Royal Dutch Shell Group .com

Financial Times: Double profit from the first step in a career: “The success of work placement programmes such as the Shell Technology Enterprise Programme (Step), a scheme supported by Shell and the UK government, highlights the enduring appeal of work experience in helping young people launch their careers.” (ShellNews.net)

 

By Morgen Witzel

Published: October 12 2004

 

The success of work placement programmes such as the Shell Technology Enterprise Programme (Step), a scheme supported by Shell and the UK government, highlights the enduring appeal of work experience in helping young people launch their careers.

 

Research shows that students find a work placement gives them an important boost at the start of their careers. Perhaps more importantly, companies offering placements perceive benefits from the experience. For instance, more than 90 per cent of companies participating in Step have pronounced themselves satisfied with the programme, and studies of other work placement programmes by the Universities of Salford and Kent report similar high levels of satisfaction.

 

Students themselves identify two main benefits. First, they gain hands-on experience and practical skills.
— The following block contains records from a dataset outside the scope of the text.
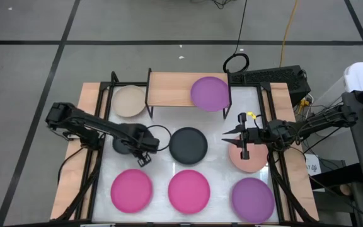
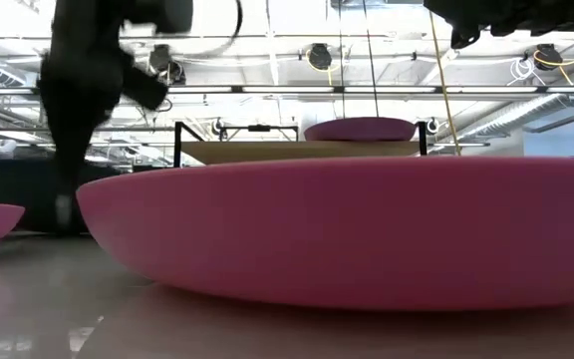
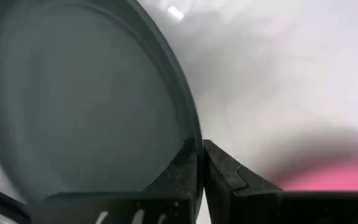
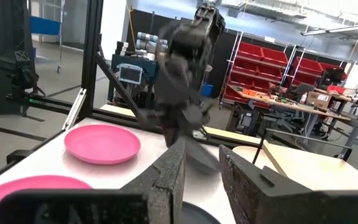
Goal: Place and stack plates onto a shelf
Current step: Stack the left black plate on top of the violet plate on the shelf
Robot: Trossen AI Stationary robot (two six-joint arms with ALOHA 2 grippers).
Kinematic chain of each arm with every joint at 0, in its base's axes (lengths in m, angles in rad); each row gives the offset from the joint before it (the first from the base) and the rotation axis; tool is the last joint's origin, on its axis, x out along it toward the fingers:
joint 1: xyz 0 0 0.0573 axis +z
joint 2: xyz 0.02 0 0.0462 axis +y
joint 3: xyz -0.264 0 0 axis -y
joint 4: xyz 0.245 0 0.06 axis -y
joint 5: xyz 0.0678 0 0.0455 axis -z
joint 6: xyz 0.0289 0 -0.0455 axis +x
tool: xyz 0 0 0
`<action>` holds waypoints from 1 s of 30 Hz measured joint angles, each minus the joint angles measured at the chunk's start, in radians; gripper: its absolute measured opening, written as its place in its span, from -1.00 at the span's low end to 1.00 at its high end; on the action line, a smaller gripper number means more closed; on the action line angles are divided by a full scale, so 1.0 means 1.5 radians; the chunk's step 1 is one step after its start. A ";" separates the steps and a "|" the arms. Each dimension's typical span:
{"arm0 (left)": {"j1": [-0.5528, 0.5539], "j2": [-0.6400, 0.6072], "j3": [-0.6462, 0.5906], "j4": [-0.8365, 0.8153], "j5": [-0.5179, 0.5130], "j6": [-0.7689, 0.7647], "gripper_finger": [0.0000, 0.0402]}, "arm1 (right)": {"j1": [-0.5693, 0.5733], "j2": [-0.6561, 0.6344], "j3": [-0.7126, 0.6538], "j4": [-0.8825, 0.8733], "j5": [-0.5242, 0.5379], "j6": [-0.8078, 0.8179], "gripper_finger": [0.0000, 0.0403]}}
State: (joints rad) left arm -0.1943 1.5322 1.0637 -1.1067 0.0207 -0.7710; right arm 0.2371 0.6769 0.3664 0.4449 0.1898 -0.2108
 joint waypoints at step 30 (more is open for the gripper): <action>0.163 0.046 0.367 0.314 -0.203 0.985 -0.95 | 0.001 -0.014 0.000 0.123 -0.059 0.046 -0.58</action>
State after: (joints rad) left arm 0.0501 1.6011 1.6138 -0.6363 -0.2841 0.7060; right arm 0.2386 0.6556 0.3664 0.6295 0.1017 -0.1425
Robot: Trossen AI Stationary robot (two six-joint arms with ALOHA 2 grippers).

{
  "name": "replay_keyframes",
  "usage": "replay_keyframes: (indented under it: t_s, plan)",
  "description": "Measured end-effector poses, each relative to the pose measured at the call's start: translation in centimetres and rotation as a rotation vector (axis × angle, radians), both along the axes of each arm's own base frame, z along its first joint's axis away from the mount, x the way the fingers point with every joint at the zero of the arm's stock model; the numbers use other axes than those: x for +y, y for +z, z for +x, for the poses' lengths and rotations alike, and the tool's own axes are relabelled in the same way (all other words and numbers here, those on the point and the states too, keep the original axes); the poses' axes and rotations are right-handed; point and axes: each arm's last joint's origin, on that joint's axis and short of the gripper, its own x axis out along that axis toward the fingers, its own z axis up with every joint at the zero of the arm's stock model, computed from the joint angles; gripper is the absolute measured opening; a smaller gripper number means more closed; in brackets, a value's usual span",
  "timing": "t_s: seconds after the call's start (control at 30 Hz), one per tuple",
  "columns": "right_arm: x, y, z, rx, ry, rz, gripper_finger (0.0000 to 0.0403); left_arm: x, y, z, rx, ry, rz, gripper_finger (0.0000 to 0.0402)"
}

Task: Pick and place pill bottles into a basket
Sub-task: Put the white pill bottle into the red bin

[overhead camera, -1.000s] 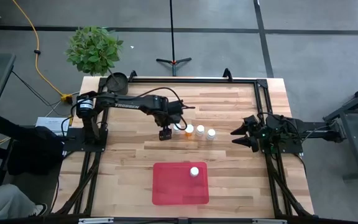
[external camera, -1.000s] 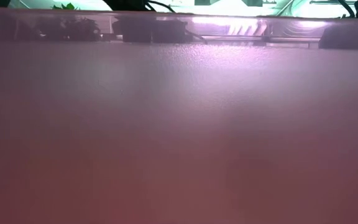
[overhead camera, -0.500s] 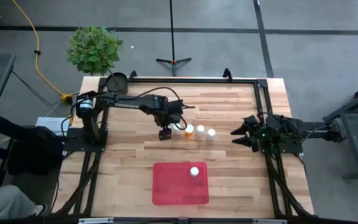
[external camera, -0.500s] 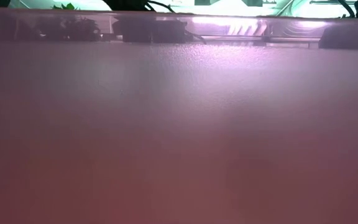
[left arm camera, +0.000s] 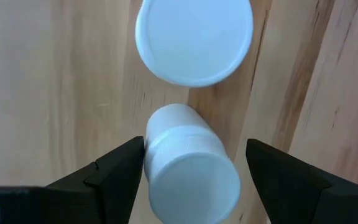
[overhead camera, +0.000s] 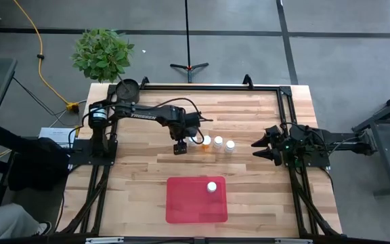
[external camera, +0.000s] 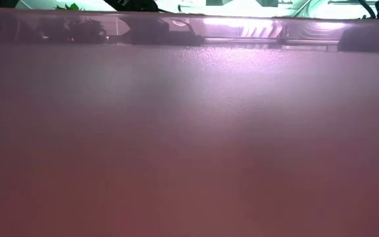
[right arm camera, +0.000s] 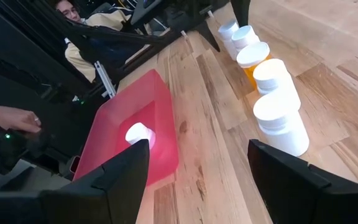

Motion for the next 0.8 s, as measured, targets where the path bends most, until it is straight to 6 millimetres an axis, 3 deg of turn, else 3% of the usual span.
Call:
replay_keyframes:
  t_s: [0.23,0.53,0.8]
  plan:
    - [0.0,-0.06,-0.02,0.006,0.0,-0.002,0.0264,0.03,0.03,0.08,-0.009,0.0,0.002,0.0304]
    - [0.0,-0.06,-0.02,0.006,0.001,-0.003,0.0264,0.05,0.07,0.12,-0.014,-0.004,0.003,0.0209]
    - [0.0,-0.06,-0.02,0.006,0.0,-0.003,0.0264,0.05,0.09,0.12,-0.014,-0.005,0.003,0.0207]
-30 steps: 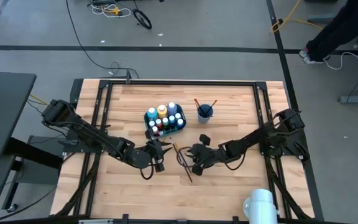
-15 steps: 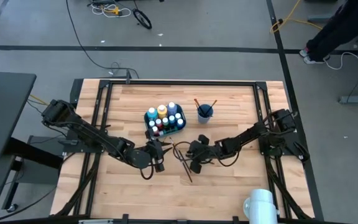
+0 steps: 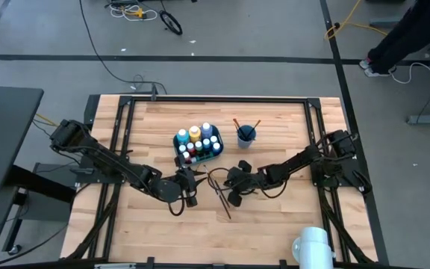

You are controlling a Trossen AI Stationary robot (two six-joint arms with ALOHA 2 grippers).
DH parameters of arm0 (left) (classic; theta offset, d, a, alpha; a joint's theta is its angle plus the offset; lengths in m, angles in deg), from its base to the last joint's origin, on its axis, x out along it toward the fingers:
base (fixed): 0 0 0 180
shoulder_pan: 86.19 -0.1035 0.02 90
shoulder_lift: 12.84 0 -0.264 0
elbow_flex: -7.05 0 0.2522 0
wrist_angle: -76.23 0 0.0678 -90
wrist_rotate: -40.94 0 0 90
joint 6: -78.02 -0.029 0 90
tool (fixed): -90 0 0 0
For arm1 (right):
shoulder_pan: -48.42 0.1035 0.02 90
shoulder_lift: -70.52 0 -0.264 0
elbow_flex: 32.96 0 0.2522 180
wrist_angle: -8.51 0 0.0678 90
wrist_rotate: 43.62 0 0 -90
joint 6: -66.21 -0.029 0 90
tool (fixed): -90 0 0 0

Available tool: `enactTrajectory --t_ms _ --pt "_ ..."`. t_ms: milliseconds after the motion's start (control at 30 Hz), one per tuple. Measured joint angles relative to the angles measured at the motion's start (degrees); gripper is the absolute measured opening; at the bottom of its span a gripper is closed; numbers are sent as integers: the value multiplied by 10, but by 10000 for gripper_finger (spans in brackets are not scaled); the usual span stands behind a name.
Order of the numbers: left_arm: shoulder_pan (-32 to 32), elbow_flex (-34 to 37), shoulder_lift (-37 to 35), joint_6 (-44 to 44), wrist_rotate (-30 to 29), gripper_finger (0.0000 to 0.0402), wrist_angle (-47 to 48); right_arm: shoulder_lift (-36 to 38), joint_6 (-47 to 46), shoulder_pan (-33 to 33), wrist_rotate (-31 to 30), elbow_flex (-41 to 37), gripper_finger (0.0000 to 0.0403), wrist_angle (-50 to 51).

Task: Pick & Place Paint Supplies
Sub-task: Put the silver paint brush into the blue cup

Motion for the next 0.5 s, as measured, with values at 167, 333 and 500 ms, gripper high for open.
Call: enactTrajectory --t_ms 167,333,500 --pt "0 0 0 -11 0 82 0 7 3 -9 8 -1 10 -5" --pt "0 0 0 -10 0 82 -1 63 46 -15 -5 -4 1 10" --pt "0 0 0 -10 0 82 -1 163 99 -18 -82 -3 0 36"
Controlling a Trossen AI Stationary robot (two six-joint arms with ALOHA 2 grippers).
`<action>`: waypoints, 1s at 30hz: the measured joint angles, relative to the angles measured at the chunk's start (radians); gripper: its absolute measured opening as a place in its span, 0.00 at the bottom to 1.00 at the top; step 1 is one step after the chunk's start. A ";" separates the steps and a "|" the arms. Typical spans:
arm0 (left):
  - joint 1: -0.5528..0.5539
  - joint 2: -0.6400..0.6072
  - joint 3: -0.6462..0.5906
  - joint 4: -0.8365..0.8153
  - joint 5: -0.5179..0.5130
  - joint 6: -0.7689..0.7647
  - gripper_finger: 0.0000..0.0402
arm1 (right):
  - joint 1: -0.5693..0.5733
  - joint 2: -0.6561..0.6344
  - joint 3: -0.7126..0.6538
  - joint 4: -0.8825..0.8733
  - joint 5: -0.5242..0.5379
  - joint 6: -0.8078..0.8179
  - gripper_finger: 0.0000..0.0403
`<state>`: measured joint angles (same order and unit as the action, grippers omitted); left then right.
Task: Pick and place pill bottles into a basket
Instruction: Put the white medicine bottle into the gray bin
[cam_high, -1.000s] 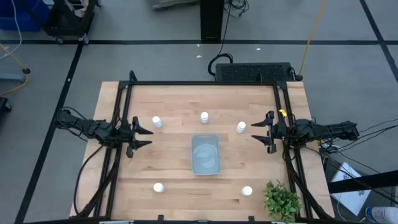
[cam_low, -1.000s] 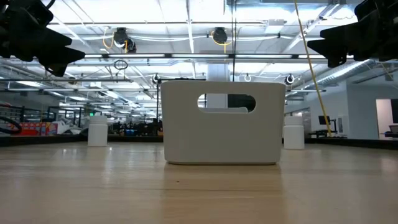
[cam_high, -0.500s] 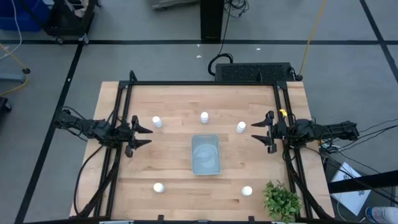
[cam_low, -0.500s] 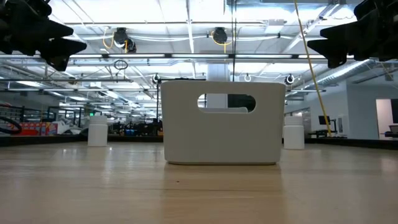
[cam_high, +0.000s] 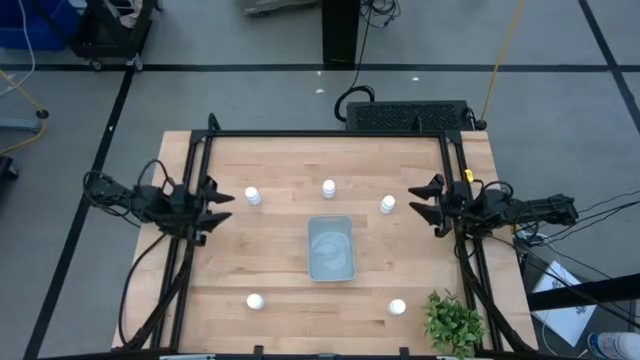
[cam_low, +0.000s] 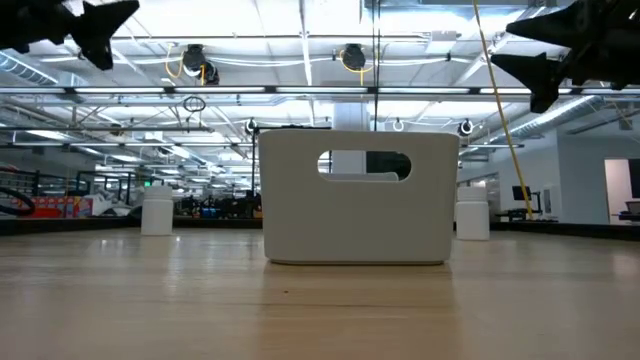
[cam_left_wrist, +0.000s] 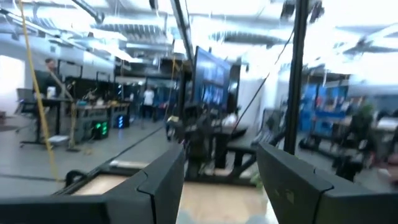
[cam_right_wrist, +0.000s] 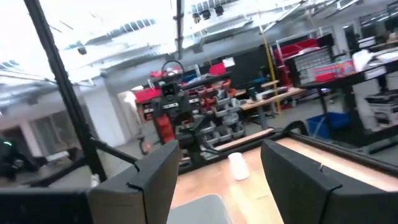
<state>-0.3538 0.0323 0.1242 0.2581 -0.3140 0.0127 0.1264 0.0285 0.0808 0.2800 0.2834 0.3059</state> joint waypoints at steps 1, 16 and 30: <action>0.000 0.000 0.000 0.017 0.005 -0.007 0.52 | 0.000 0.003 -0.014 0.015 -0.005 0.048 0.55; 0.000 0.044 0.000 0.207 -0.089 -0.085 0.52 | 0.049 0.339 0.011 0.220 -0.235 0.232 0.55; 0.001 0.229 0.000 0.239 -0.255 -0.134 0.52 | 0.282 1.002 0.661 -0.272 -0.176 0.227 0.55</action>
<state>-0.3527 0.2616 0.1244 0.4971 -0.5687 -0.1209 0.4079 1.0302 0.7415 0.0079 0.1079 0.5325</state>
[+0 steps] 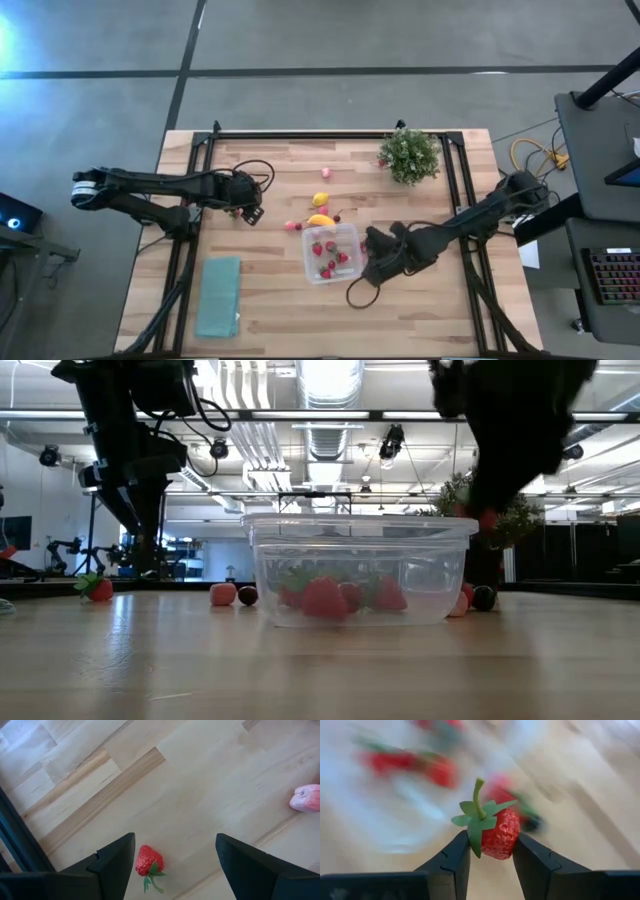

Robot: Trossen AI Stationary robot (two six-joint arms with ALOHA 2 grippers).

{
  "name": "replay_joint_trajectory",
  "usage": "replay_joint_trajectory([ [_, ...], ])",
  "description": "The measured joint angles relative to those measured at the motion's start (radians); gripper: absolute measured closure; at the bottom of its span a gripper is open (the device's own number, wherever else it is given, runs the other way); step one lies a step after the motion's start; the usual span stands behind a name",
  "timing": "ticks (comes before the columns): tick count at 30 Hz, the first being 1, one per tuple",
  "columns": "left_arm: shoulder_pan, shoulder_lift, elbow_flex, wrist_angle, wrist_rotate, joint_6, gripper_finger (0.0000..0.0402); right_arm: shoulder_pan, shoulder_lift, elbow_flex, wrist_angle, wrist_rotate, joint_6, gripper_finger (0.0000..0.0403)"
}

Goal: Pick and placing Produce into tupperware
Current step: Put the red strawberry into the transparent bin

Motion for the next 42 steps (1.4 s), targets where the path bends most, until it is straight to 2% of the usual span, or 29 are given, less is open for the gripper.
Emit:
replay_joint_trajectory([
  [4, 0.0, 0.0, 0.0, -0.002, 0.001, 0.0, 0.0139, -0.022, 0.017, 0.058, 0.185, -0.022, -0.122, 0.0282],
  [6, 0.0, 0.0, 0.0, -0.01, 0.003, 0.002, 0.0139, -0.045, 0.044, 0.076, 0.259, -0.068, -0.155, 0.0281],
  [8, 0.0, 0.0, -0.001, -0.028, 0.015, 0.001, 0.0139, -0.067, 0.08, 0.085, 0.285, -0.119, -0.168, 0.0278],
  [11, 0.0, 0.0, -0.003, -0.073, 0.019, -0.006, 0.0139, -0.089, 0.128, 0.103, 0.29, -0.134, -0.163, 0.0265],
  [14, 0.0, 0.0, -0.024, -0.077, 0.042, -0.026, 0.0139, -0.1, 0.151, 0.122, 0.292, -0.136, -0.161, 0.0237],
  [19, 0.0, 0.001, -0.112, -0.081, 0.186, -0.15, 0.0139, -0.106, 0.157, 0.149, 0.276, -0.112, -0.166, 0.0176],
  [21, 0.0, 0.002, -0.146, -0.083, 0.207, -0.204, 0.0139, -0.106, 0.153, 0.159, 0.259, -0.081, -0.173, 0.0157],
  [27, 0.0, 0.0, -0.173, -0.06, 0.187, -0.24, 0.0139, -0.109, 0.15, 0.18, 0.197, -0.027, -0.183, 0.0133],
  [34, 0.003, 0.015, -0.194, 0.076, 0.161, -0.24, 0.0139, -0.117, 0.15, 0.179, 0.195, -0.027, -0.184, 0.0136],
  [42, 0.005, 0.088, -0.209, 0.083, 0.085, -0.241, 0.0139, -0.117, 0.15, 0.179, 0.196, -0.027, -0.176, 0.0137],
])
These can include knowledge of specific companies and industries but also more general business knowledge, technical skills and, last but not least, an understanding of working in a team. In other words, they learn what it is like to be in business. Second, they make contacts within the business world that are often of real value later on.

 

Beyond these, there are material benefits. Research conducted for the Management and Leadership Council shows that graduates who have undertaken work placements command higher salaries.

 

In the past, business training was usually gained through practical experience. Until the end of the 19th century, those seeking a career in business went through the apprenticeship system. The leaders of the industrial revolution, such as Richard Arkwright, Robert Owen and Josiah Wedgwood, all served apprenticeships. Herbert Austin, the carmaker, Joseph Rowntree, the chocolate maker, and John Reith, the founding chairman of the BBC (later Lord Reith), were apprentices in their youth.

 

Often the apprenticeships had little to do with their later careers.

 

Arkwright became famous as the owner of cotton mills but he apprenticed as a barber and surgeon. Lord Reith was an apprentice with the North British Locomotive Company in Glasgow.

 

This raises another issue for work placements: what is in it for the company? In particular, why should a small business with limited resources take on a student of uncertain knowledge and capabilities? Why expend this effort when they will almost certainly move on?

 

Work placements can lead to bottom-line improvements as the example of Martina Rieder, who was last week unveiled as the winner of the Step Most Enterprising Student Award, shows. Ms Rieder worked on a development project at Welland Medical, a medical products company, that the company says will save it $90,000 (£50,000) a year. But the biggest benefit is long term.

 

According to Gary Becker, an American economist and Nobel laureate, who is one of the leading exponents of human capital theory, companies should invest in staff productivity just as they would invest in technology or machinery: to boost overall performance. The key word is "overall". There is no guarantee that the money spent training an individual will ever be recouped; the employee you train today may take a better-paid job with your competitor tomorrow.

 

At the same time, the qualified employees you hire today may have been trained by another company yesterday. By investing in training, companies are helping to create a pool of skilled and qualified labour from which all can benefit. Many early industrialists knew and understood this.

 

Charles Parsons, an engineer and himself a former apprentice, created an apprenticeship school at his turbine works at Heaton, near Newcastle, in the belief that both his business and the economy as a whole would benefit from having a better supply of trained engineers.

 

So it is with work placements. Individually, benefits to companies are often short-term and very few students go on to permanent jobs with their placement company.

 

But if the result is more graduates with a combination of good qualifications and work experience, it is worth taking part in the exercise.

 

Good work placements today will create the skilled employees of tomorrow.